Tuesday, January 11, 2011

On being messy

I haven't been blogging much because, well, because I've been lazy.  Lazy lazy lazy.  Sloth-like.  A giant slug.  The queen of vegging.  Procrastinator extraordinaire.

And it has felt great.

The house is a disaster.  If I don't finish laundry soon we'll be forced to string together dish towels to make clothes.  (Oh, wait, the dish towels are dirty, too.)  The Christmas tree is still up, and the stockings are still hung. Some of the Christmas presents are put away/in use, but there are still stacks in the library.  In fact, there stacks everywhere I look.  Magazines that piled up from last October through present.  Bills that are paid but not filed.  From the last two months, no less!  Zoe's new art supplies are scattered over the darkroom floor.  New books on the "Oooo, I can't wait to read" list.   Every shoe we own now resides by the back door.  And did I mention that laundry?

I needed this, though.  This time to just be messy.  Things that MUST get done ARE getting done, but little else. It's felt freeing, in a way.  Definitely relaxing.
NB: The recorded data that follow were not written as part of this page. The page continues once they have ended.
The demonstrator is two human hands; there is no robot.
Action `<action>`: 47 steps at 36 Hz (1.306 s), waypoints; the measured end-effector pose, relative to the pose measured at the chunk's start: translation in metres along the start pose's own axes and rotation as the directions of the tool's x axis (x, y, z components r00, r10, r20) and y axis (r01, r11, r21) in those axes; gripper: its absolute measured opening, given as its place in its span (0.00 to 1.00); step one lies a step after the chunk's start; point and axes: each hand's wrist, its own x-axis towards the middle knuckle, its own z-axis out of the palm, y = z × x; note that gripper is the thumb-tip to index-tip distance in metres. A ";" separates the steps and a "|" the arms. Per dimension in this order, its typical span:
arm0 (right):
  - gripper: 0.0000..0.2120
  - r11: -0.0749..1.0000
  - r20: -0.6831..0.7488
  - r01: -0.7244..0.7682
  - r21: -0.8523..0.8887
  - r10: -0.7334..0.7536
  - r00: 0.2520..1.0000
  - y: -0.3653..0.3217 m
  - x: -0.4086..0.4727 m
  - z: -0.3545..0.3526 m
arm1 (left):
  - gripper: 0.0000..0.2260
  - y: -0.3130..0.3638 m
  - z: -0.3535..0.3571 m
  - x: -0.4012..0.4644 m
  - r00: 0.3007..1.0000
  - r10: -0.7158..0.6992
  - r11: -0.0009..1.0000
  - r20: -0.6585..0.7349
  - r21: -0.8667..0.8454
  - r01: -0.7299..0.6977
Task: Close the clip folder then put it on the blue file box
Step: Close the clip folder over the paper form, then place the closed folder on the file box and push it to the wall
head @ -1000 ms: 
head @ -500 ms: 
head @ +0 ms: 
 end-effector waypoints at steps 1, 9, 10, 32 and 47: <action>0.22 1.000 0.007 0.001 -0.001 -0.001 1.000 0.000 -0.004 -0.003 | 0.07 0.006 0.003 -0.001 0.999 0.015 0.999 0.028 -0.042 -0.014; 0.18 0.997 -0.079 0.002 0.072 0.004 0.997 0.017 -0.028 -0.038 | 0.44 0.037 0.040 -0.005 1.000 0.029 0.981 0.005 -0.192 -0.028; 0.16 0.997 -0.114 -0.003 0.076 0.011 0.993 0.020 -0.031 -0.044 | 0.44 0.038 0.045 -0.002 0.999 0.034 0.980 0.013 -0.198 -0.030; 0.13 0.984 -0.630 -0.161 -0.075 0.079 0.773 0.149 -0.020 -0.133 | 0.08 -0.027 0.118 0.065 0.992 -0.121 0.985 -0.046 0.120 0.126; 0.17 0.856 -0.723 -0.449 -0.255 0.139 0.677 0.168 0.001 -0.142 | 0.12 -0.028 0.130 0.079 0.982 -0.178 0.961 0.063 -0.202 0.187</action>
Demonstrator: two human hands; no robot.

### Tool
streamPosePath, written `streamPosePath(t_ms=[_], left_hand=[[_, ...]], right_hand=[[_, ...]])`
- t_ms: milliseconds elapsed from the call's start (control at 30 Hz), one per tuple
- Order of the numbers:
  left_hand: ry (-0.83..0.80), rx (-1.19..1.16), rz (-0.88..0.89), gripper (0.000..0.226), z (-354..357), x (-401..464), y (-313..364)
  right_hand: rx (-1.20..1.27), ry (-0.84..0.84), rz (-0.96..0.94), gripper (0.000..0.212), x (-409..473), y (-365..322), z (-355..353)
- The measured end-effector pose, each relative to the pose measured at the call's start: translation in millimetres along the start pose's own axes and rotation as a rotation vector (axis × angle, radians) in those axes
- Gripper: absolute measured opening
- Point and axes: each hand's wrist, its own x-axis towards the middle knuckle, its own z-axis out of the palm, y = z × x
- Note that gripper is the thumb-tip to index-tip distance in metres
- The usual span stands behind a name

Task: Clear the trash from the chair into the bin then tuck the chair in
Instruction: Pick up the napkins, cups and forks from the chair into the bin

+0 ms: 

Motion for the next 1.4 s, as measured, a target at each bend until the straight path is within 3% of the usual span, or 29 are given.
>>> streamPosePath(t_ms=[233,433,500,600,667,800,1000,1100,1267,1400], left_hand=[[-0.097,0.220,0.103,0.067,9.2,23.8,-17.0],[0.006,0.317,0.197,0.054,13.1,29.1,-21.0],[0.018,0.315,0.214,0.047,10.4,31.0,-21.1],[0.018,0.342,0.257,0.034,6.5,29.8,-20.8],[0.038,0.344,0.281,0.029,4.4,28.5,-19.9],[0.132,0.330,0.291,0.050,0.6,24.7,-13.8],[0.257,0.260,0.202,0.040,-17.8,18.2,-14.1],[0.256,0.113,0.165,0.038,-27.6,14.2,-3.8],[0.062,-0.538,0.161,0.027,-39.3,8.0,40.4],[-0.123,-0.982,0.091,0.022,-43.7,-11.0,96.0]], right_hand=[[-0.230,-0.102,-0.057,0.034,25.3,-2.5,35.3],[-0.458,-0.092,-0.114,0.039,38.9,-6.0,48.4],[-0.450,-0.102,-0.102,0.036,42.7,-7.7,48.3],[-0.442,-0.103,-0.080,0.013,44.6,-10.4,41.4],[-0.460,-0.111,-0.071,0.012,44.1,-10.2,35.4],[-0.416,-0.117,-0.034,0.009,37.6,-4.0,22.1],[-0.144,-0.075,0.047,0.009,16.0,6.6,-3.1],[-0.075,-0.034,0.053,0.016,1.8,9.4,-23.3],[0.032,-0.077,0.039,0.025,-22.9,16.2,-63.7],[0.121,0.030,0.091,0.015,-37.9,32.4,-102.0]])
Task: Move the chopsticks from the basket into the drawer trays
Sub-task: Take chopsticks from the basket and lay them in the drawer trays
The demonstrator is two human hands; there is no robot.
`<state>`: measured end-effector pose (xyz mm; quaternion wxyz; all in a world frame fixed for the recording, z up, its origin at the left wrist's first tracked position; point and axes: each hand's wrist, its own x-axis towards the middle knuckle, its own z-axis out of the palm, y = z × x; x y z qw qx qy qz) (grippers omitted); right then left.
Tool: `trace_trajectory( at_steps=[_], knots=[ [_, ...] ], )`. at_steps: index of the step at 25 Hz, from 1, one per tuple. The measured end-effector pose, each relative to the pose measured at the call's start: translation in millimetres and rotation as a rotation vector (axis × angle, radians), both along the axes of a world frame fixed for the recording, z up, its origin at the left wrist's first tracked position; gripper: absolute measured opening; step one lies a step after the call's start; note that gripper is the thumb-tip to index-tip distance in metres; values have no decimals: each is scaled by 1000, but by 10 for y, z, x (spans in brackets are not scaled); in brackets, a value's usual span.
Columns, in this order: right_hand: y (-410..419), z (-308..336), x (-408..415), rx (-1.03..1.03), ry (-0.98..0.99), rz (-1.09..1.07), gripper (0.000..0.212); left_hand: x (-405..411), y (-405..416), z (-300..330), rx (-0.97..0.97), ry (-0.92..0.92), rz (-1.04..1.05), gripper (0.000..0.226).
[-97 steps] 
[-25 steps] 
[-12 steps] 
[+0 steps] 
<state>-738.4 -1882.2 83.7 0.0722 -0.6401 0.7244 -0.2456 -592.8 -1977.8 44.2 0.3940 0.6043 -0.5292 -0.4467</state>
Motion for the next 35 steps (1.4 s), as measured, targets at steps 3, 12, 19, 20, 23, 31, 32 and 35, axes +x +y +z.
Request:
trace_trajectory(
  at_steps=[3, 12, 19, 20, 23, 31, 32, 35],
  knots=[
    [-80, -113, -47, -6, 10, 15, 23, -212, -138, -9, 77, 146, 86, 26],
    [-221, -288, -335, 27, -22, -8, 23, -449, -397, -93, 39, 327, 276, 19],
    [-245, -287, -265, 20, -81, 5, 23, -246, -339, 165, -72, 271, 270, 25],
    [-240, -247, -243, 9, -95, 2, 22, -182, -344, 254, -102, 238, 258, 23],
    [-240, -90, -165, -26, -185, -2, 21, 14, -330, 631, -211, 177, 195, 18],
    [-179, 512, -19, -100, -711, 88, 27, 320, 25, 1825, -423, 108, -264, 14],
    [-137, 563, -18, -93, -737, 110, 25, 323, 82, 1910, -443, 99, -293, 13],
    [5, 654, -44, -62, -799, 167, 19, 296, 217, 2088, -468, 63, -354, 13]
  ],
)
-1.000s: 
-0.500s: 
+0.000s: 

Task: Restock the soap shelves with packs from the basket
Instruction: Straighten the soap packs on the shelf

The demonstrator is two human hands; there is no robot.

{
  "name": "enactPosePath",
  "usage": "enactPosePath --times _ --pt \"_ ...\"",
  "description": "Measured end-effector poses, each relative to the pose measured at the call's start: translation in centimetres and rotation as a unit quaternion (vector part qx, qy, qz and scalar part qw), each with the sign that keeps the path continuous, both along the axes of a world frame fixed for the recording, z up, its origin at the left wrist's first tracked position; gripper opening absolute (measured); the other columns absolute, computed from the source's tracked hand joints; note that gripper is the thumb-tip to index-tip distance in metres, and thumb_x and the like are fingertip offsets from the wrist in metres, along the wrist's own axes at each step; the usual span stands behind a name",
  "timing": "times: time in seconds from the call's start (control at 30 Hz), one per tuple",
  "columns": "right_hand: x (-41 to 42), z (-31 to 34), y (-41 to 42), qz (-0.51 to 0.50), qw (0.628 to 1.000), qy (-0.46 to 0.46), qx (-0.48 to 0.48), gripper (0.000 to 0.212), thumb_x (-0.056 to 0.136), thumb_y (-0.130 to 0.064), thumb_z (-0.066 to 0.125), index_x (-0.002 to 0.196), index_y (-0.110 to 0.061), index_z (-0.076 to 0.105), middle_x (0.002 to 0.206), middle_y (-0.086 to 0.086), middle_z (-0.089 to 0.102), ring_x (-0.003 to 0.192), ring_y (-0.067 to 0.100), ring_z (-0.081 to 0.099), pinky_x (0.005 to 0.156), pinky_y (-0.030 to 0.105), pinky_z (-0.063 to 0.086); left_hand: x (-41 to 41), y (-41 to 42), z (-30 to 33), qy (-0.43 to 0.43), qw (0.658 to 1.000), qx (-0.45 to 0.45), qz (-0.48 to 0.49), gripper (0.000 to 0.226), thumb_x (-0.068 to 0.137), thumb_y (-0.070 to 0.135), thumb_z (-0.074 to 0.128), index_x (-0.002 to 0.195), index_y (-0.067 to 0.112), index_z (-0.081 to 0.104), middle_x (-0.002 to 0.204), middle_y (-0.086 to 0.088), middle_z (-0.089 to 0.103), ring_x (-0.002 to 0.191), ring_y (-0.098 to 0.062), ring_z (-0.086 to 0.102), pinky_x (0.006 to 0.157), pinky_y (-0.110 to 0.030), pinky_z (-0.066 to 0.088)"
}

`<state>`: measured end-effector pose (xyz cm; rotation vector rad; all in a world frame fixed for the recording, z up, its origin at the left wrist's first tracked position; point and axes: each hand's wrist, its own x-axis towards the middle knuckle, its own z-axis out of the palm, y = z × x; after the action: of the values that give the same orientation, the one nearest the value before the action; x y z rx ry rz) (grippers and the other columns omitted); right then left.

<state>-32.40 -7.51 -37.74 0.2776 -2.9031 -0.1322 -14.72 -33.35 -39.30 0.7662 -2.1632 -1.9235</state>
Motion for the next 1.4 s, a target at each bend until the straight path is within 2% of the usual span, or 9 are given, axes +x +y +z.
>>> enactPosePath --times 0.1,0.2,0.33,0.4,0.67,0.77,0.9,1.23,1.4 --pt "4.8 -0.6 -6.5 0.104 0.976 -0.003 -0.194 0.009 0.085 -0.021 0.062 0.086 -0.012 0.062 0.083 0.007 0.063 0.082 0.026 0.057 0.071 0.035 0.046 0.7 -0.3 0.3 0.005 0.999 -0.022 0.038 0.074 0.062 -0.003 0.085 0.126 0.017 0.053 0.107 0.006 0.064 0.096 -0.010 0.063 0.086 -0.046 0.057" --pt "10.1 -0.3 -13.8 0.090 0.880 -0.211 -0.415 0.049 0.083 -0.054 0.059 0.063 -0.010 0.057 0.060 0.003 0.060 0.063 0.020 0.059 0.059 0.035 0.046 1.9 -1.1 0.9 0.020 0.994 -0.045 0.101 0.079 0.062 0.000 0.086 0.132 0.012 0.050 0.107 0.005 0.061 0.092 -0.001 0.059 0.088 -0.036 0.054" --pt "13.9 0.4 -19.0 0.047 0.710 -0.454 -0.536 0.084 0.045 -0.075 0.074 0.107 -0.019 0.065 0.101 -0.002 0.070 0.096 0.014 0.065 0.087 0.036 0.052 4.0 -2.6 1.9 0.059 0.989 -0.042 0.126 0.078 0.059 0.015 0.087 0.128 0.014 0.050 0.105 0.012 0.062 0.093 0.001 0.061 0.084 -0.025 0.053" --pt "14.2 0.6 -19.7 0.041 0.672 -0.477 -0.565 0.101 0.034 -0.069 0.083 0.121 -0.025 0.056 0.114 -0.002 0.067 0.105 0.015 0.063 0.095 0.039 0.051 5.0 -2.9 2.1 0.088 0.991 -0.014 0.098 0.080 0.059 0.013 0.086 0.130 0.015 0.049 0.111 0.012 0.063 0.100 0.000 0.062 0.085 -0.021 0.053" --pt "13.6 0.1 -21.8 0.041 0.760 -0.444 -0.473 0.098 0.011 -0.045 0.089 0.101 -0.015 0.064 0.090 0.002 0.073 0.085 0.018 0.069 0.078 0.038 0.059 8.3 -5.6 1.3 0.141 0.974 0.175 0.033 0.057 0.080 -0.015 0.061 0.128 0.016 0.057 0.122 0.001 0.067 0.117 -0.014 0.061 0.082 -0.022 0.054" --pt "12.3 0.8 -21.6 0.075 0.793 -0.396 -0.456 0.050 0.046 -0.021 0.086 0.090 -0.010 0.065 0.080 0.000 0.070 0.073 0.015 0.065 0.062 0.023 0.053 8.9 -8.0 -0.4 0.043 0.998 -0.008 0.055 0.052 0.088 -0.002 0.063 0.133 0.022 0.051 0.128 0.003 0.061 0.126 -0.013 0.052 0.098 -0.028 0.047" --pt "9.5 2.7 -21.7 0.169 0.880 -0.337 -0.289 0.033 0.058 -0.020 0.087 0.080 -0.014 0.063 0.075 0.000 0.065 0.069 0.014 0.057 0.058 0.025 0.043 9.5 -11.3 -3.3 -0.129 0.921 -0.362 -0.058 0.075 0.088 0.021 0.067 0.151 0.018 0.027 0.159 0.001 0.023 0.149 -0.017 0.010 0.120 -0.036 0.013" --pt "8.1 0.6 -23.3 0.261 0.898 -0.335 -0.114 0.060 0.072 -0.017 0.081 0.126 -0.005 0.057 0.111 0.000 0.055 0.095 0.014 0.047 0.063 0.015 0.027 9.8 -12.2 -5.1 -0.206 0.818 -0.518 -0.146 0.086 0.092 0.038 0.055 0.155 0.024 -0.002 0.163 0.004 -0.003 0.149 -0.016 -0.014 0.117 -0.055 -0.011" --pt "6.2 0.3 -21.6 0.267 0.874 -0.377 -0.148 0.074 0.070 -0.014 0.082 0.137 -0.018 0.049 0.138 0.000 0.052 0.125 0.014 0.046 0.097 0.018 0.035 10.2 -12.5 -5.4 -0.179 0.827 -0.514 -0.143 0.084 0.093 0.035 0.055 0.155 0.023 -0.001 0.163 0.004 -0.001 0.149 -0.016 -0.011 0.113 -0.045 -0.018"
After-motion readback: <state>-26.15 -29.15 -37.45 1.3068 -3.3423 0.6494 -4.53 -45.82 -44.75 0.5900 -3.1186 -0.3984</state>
By nature, I am not a messy person.  I much prefer order and organization to chaos.  Which, at least in my mind, goes against the very grain of creativity.  Isn't creativity supposed to be messy and glorious and feel a little bit like free-falling through life?  So why, in my Type A mind, can I not create unless everything else is done, tidied up, put away, filed for eternity?  I think it has to do with several things: being Type A is at the top of the list.  Being the pleaser first-born is there.  Being a working mom, for whom organization is the very essence of mere survival, contributes.  This self-defined notion that a "good life, the proper life, the key to success" is to be, or at least appear to be, in complete control at all times.

I would like to be more at ease with messiness.  This trial run has been good, but I'm realizing there's a reason I like order.  It's easier.  I just need to ensure that order and organization don't, as they have in the past, stand in the way of creativity.  I have to un-train (de-condition?) myself that the darkroom must be immaculate before I can work on images.  Because the darkroom is never, ever clean.  Three of us use it, creatively, far too often for it to stay clean. Plus it's the business center of the house.  Paperwork central.  (This is why our new house, hand to God, will have a bill/paperwork station/desk in the kitchen - it's too hard to be creative when a stack of retirement investment statements looms just within reach of the mouse.)

M leaves for Paris tomorrow.  I'll most likely do what I always do when he's gone: bury myself in projects to avoid thinking about how much I miss him.  I'll tackle the house after he's gone, when the temptation to hang out with him on the couch is also gone.

But I might just leave a little strategic messiness to get out of my tightly-knit personal, self-developed boundaries.